Example of the HAB Tracker forecast showing surface extent and intensity of the bloom from 2015
The first of the RTAP awards listed above will enable Anderson with a group of NOAA partners to accelerate the implementation of a 3-D harmful algal bloom (HAB) forecast model by at least two years— providing decision makers with unprecedented real-time information on HAB extent, vertical distribution, and concentration. The experimental version of the model, known as the “HAB Tracker,” was first developed by GLERL in 2014 and has since been improved in collaboration with the National Ocean Service (NOS) National Centers for Coastal Ocean Science (NCCOS) as a tool that combines remote sensing and modeling to produce daily 5-day forecasts of bloom transport and concentration. The HAB Tracker is based on the 3-D FVCOM Lagrangian particle model, a sub-component of the FVCOM hydrodynamic model system currently being transitioned to operations. This transition will occur on NOAA’s high performance computing system for the NOAA production suite by NOS’ Center for Operational Oceanographic Products and Services (CO-OPS) as part of the next-generation Lake Erie Operational Forecasting System (LEOFS).
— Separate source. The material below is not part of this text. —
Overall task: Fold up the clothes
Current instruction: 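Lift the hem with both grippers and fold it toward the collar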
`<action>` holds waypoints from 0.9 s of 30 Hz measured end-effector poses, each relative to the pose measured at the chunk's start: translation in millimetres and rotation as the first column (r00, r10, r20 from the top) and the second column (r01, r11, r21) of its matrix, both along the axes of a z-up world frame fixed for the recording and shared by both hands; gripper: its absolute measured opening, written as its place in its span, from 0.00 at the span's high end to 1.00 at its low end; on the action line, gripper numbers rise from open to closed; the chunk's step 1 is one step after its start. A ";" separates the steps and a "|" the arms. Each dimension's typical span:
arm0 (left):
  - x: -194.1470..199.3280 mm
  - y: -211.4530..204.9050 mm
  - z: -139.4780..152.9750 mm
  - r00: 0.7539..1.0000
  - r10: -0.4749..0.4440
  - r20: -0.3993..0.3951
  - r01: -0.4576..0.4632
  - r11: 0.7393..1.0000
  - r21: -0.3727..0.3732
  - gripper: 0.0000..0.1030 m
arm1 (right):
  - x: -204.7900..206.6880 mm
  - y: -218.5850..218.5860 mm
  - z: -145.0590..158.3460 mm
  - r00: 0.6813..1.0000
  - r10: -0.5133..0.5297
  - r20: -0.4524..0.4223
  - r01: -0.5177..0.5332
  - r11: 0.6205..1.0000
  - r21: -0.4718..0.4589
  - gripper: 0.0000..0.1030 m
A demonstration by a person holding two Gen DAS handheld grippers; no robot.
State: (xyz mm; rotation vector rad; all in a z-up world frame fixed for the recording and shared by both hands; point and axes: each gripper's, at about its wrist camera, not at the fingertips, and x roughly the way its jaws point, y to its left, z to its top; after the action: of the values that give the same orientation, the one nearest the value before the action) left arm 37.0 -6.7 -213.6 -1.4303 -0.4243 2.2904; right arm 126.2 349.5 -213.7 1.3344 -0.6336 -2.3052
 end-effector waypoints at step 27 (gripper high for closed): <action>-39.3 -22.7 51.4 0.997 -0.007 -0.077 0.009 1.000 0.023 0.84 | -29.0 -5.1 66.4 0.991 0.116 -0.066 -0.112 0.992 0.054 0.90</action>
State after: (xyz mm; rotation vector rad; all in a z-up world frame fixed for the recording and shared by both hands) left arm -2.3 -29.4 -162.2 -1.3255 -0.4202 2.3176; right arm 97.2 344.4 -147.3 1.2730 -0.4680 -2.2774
Example of the FVCOM-Ice model forecast of ice concentration from winter 2017
The second RTAP grant awarded to GLERL will facilitate incorporation of an ice model (FVCOM-Ice) in the Great Lakes Operational Forecasting System (GLOFS) by directly coupling it with the hydrodynamic FVCOM model. RTAP funding will provide the personnel and infrastructure needed to support the development, validation, and implementation of the FVCOM coupled hydrodynamic-ice model and accelerate transition as part of the GLOFS upgrade. This transition to operations will provide the first-ever ice forecasts of extent/concentration, thickness, and velocity for the Great Lakes. The process will occur first for the Lake Michigan-Huron Operational Forecast System (LMHOFS) and then add to the existing Lake Erie Operational Forecast System (LEOFS). The coupled hydrodynamics-ice modeling systems for Lakes Michigan, Huron, and Erie will provide users with operational 120-hour forecast guidance of ice conditions, water temperature, currents, and water levels, updated four times per day during the winter as well as spring months.
Anderson recognizes the value of these RTAP awards by providing “the resources and personnel we need across Line Offices to validate and transition these models into operations, and avoid the so-called ‘valley of death’ between fundamental research and operational applications.”